* [Requirement] The material below has pictures in it. Set down only the lines from the line containing "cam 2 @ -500" through the line containing "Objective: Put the", word for word, and leave the pictures behind.

======

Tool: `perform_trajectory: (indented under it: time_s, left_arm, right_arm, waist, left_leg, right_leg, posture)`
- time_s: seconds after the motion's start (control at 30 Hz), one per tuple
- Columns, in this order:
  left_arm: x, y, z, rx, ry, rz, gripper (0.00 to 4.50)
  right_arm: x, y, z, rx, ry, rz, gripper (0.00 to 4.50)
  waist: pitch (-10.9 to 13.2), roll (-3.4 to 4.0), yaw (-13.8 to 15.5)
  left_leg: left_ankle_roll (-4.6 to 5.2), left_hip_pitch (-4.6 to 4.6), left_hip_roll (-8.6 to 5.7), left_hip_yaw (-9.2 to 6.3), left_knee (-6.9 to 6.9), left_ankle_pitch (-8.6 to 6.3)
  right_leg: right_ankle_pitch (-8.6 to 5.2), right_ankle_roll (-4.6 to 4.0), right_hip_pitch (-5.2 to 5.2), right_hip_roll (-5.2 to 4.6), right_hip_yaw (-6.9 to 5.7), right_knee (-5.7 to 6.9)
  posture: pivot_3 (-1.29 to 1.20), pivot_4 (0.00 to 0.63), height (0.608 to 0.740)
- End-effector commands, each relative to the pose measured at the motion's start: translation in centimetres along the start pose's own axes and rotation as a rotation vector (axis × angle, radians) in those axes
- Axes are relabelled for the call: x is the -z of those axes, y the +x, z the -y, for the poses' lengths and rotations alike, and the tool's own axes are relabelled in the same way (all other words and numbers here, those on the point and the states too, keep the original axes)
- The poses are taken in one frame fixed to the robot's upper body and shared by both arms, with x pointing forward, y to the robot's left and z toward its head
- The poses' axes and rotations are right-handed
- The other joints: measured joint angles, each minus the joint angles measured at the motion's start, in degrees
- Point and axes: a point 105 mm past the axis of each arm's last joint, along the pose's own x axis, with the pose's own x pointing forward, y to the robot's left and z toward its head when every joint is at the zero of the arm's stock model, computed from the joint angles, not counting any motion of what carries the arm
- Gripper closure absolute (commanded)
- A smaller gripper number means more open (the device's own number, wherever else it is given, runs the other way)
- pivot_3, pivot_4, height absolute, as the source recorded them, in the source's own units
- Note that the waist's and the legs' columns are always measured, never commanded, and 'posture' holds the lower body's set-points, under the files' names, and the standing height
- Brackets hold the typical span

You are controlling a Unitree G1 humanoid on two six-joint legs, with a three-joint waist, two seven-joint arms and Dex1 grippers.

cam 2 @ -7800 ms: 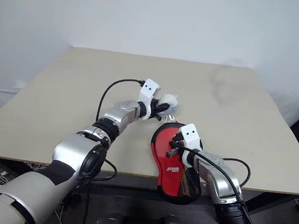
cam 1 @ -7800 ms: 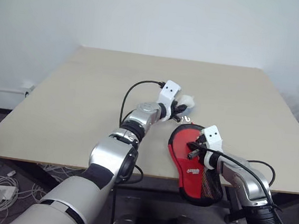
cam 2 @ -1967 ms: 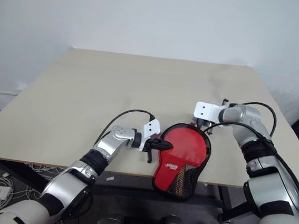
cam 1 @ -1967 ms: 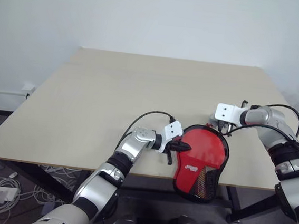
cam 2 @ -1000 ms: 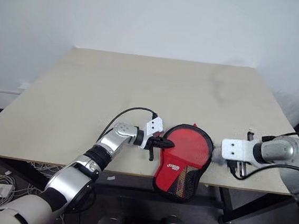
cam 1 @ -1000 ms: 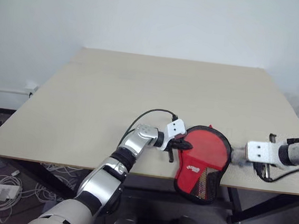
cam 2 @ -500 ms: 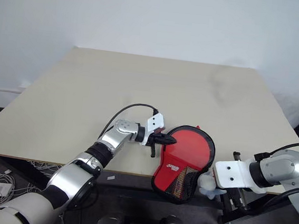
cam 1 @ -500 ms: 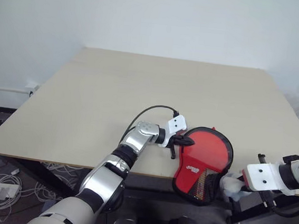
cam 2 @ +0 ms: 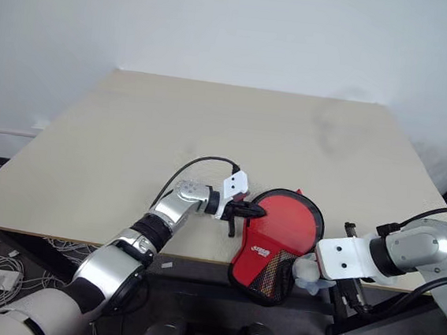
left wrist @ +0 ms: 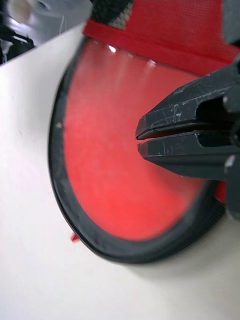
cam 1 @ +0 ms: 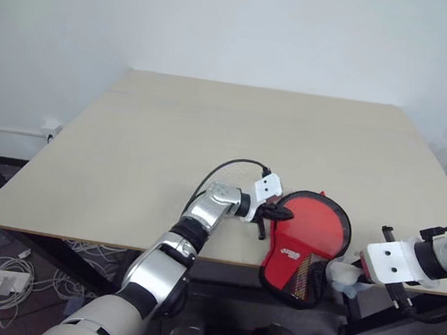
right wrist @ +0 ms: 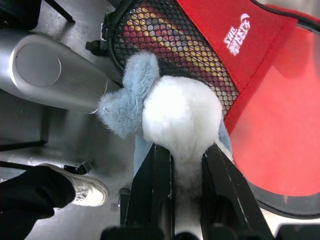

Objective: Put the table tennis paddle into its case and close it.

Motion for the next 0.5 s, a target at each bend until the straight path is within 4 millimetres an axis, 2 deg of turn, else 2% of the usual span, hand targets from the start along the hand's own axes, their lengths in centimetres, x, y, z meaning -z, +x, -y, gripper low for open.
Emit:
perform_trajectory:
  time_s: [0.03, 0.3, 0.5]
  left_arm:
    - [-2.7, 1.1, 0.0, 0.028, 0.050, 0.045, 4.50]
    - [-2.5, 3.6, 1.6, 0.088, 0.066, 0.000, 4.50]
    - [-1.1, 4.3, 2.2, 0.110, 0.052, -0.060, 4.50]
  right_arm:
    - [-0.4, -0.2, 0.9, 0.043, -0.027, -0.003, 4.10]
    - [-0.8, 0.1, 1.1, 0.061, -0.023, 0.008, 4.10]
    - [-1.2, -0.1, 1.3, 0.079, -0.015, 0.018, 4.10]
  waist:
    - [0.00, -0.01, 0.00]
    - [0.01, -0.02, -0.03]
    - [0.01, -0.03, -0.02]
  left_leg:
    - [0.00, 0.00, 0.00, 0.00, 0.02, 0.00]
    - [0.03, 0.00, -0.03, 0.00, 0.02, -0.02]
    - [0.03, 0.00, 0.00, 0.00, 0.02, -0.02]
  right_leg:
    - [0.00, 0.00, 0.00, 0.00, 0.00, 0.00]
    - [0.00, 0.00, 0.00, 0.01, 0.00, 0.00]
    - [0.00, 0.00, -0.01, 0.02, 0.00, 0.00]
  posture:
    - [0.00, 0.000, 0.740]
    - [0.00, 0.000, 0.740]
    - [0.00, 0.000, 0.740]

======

* [Output below]
cam 2 @ -500 ms: 
cam 1 @ -500 ms: 
cam 2 @ +0 ms: 
left wrist @ +0 ms: 
cam 1 @ +0 ms: 
right wrist @ +0 ms: 

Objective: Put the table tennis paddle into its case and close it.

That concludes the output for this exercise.